We’ve long known that chronic stress is harmful. We’ve also known that mitochondria and NAD⁺ sit at the heart of aging and chronic disease. What has remained unclear is why people can appear metabolically “stable” for years—sometimes decades—while slowly losing resilience, recovery capacity, and health.


A recent study by Chaubey et al. (2026) offers a crucial piece of that puzzle.

Their findings align remarkably well with the Exposure-Related Malnutrition (ERM) framework, which views many modern chronic conditions not as failures of willpower or isolated organ defects, but as failures of recovery under persistent energetic constraint.


Let’s unpack why this matters—and where it opens new doors for clinical care.

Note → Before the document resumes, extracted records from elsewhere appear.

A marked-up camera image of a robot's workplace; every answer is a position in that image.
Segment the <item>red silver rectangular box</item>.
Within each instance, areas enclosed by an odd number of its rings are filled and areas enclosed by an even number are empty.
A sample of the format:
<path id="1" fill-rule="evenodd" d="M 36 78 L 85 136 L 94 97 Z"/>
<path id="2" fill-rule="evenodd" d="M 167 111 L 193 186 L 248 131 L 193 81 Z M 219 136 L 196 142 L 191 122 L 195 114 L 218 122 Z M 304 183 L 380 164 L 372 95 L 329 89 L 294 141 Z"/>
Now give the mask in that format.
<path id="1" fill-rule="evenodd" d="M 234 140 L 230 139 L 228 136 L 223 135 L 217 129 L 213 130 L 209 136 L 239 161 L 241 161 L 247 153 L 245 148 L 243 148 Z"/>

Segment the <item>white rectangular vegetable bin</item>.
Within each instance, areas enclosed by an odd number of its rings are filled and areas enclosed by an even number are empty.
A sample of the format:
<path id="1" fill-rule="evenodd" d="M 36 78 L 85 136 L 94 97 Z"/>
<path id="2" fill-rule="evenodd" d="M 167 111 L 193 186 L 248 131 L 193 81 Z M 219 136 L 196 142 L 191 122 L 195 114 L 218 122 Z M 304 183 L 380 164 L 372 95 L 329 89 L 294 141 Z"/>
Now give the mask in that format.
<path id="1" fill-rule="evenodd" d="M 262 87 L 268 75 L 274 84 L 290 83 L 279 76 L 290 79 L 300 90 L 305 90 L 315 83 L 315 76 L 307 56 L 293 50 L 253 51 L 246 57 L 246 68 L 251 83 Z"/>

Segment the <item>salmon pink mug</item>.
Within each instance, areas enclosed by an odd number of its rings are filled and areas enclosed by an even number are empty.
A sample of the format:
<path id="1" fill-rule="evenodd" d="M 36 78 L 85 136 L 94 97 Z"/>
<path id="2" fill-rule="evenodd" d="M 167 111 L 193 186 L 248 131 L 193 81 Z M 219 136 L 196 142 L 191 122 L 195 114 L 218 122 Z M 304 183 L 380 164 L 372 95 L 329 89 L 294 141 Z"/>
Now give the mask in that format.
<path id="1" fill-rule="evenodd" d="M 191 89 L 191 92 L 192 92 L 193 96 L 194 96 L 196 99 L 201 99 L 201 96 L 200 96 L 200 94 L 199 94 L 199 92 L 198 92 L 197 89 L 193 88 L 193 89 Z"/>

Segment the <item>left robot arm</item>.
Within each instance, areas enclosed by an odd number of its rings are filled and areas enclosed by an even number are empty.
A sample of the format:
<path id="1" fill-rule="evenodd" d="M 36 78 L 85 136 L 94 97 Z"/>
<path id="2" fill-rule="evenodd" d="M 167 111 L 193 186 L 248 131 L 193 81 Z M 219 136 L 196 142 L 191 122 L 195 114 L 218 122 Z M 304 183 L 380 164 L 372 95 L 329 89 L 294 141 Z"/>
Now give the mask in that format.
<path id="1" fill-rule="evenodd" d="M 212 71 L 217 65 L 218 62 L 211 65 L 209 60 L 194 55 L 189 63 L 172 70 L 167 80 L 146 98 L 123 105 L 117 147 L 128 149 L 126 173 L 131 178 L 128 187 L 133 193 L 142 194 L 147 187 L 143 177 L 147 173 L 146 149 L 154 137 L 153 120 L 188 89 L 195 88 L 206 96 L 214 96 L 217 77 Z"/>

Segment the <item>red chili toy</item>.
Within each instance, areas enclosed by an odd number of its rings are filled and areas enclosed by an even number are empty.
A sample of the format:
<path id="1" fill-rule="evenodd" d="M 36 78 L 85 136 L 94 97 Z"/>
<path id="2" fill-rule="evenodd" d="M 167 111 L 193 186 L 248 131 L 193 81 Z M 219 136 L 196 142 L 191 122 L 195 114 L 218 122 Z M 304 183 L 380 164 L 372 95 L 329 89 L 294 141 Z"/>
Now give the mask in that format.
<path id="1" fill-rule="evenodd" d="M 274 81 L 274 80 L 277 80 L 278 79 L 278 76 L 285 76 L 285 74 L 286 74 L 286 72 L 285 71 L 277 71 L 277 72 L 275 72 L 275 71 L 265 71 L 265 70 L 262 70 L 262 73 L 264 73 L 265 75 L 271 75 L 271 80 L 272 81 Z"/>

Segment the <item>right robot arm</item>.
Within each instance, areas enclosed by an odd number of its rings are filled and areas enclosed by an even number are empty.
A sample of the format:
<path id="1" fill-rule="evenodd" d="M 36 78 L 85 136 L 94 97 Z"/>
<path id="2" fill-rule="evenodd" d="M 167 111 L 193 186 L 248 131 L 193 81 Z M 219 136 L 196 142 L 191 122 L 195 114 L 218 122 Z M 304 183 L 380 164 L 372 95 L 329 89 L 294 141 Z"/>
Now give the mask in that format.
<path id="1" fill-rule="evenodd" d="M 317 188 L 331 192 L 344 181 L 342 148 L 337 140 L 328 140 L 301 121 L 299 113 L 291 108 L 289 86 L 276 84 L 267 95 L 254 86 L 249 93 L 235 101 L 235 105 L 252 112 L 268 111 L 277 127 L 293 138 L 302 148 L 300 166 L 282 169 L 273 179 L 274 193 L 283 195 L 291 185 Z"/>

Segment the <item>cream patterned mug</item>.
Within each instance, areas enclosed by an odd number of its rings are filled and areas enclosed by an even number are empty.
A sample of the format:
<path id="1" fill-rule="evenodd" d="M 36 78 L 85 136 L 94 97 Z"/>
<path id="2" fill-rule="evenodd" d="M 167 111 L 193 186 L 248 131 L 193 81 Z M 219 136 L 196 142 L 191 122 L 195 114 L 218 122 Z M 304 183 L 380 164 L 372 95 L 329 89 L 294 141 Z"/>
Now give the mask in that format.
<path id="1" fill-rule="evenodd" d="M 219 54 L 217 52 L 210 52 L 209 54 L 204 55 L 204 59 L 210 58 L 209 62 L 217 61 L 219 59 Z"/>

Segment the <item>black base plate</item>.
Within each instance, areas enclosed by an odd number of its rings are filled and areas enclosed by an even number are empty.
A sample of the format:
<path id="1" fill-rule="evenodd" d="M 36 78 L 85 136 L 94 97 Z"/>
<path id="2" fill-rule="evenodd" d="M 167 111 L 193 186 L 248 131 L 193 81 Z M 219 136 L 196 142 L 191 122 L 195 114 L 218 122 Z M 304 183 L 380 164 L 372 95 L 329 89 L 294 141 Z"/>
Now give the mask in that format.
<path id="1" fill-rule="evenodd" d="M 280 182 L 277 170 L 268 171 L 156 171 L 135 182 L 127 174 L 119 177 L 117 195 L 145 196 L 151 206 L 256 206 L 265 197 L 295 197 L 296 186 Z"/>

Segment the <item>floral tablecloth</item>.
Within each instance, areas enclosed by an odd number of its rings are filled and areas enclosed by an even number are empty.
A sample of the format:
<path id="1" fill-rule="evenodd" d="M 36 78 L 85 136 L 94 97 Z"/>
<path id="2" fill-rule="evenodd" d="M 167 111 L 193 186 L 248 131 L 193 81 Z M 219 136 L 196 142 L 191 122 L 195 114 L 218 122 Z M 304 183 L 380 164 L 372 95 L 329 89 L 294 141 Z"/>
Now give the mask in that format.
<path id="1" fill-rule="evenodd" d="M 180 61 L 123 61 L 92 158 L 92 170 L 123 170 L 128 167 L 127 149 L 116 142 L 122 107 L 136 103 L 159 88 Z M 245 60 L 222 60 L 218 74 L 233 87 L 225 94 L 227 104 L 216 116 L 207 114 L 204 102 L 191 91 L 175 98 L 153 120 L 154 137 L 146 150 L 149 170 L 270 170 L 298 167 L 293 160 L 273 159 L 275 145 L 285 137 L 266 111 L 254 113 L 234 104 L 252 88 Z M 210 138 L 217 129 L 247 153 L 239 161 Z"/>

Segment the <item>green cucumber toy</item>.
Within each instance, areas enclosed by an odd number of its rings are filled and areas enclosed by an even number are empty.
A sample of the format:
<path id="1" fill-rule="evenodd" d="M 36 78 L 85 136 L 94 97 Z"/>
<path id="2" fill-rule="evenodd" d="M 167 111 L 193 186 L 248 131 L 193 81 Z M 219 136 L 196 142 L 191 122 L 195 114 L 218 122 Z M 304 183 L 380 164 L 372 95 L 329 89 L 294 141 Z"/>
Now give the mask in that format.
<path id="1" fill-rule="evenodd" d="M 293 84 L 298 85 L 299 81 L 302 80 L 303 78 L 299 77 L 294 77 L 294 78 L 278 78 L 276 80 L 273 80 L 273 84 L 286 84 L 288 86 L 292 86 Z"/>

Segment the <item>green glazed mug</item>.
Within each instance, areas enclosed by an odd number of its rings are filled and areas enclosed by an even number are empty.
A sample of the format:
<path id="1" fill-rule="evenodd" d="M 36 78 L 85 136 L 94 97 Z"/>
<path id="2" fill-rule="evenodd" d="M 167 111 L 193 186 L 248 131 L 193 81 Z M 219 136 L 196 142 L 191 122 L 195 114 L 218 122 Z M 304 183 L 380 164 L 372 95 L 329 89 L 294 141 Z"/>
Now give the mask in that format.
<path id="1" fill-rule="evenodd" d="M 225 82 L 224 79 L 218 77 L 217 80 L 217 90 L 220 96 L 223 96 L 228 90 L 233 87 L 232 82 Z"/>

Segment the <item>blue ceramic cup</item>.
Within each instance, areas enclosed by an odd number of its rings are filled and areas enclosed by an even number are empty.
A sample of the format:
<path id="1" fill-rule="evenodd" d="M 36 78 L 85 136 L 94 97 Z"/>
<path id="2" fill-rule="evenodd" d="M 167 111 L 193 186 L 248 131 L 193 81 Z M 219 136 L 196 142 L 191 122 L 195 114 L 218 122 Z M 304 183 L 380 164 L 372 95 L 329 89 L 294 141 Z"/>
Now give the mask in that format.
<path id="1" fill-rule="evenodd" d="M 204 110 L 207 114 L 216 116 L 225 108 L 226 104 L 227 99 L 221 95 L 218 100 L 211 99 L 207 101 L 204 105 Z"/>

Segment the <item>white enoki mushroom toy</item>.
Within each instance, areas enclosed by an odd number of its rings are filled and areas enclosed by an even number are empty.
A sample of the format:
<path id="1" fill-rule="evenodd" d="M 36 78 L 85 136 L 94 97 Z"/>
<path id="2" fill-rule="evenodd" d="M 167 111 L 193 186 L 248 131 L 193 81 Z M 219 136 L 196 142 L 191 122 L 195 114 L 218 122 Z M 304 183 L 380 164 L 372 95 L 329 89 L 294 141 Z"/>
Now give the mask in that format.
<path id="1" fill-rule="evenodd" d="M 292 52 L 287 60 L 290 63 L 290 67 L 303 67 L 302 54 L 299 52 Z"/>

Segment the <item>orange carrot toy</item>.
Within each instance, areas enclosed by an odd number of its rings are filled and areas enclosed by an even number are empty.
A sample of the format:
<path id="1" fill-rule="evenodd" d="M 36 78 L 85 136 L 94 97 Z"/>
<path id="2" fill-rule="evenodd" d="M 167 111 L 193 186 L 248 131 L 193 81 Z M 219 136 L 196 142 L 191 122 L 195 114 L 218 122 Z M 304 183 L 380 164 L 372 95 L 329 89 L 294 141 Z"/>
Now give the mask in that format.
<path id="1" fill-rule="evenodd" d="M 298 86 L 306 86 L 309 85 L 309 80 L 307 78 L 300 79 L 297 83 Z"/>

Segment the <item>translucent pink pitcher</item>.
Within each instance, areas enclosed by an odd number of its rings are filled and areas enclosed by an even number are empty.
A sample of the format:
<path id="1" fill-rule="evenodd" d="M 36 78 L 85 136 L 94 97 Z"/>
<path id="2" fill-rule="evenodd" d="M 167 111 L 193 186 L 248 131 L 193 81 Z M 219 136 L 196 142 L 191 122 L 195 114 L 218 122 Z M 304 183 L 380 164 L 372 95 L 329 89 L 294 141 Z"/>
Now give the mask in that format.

The Key Finding: Survival Can Continue While Recovery Fails


In human brain microvascular endothelial cells exposed to oxidative stress, Chaubey and colleagues made a striking observation:

  • Basal mitochondrial respiration remained intact

  • Maximal respiration and spare respiratory capacity collapsed

  • NAD⁺ restoration rescued reserve capacity—without increasing baseline respiration


In simple terms:

Cells had enough energy to survive, but not enough flexibility to recover.

This distinction is subtle—but profound.


Traditional thinking often equates “normal ATP” or “normal baseline metabolism” with health. This study shows that such measures can be misleading. What fails first is not survival energy, but recovery energy.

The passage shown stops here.